• **PROBLEM TO SOLVE**:
Because only the count matters, report how many lines in the material hold the string "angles" and nothing more.
+-------+
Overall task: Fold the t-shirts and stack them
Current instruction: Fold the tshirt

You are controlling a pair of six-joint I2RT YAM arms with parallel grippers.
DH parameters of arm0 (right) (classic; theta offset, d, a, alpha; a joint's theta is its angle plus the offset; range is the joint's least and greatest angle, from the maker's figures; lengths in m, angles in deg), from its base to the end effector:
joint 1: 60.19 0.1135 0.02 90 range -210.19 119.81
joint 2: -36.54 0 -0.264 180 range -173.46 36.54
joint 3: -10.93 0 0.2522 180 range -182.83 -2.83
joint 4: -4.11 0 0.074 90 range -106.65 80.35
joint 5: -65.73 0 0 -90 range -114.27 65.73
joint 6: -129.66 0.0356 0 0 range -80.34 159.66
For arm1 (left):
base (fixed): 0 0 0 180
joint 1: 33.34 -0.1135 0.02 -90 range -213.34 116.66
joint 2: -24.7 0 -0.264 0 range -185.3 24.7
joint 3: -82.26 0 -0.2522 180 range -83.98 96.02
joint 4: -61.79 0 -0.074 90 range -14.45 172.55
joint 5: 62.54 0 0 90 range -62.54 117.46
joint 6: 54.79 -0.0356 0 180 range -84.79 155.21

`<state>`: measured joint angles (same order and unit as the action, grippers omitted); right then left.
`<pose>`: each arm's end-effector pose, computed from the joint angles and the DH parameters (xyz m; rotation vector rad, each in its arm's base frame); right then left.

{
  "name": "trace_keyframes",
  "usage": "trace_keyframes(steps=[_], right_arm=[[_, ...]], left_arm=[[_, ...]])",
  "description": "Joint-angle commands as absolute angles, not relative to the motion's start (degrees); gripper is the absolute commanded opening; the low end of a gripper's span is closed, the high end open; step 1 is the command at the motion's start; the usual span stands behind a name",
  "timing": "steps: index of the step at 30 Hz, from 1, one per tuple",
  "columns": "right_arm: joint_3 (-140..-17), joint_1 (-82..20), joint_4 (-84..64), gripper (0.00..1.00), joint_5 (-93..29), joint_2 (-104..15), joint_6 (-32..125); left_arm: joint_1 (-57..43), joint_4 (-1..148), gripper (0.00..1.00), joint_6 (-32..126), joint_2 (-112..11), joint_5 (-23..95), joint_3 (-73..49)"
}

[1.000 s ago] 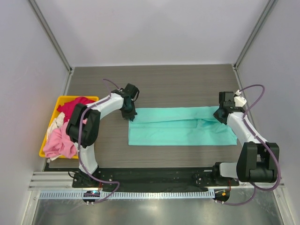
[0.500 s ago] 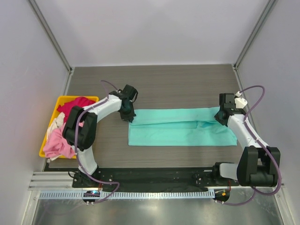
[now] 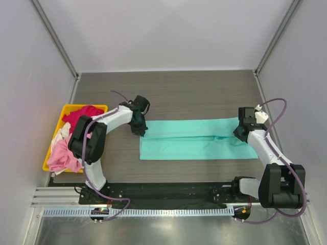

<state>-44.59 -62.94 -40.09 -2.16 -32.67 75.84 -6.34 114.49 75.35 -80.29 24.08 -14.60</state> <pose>0.2273 -0.0243 0.2100 0.9608 2.2988 -0.2596 0.3142 -0.1577 0.1691 -0.3411 2.8607 -0.1453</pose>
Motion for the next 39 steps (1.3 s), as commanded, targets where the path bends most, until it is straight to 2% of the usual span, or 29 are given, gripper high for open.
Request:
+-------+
• **EXERCISE RESULT**:
4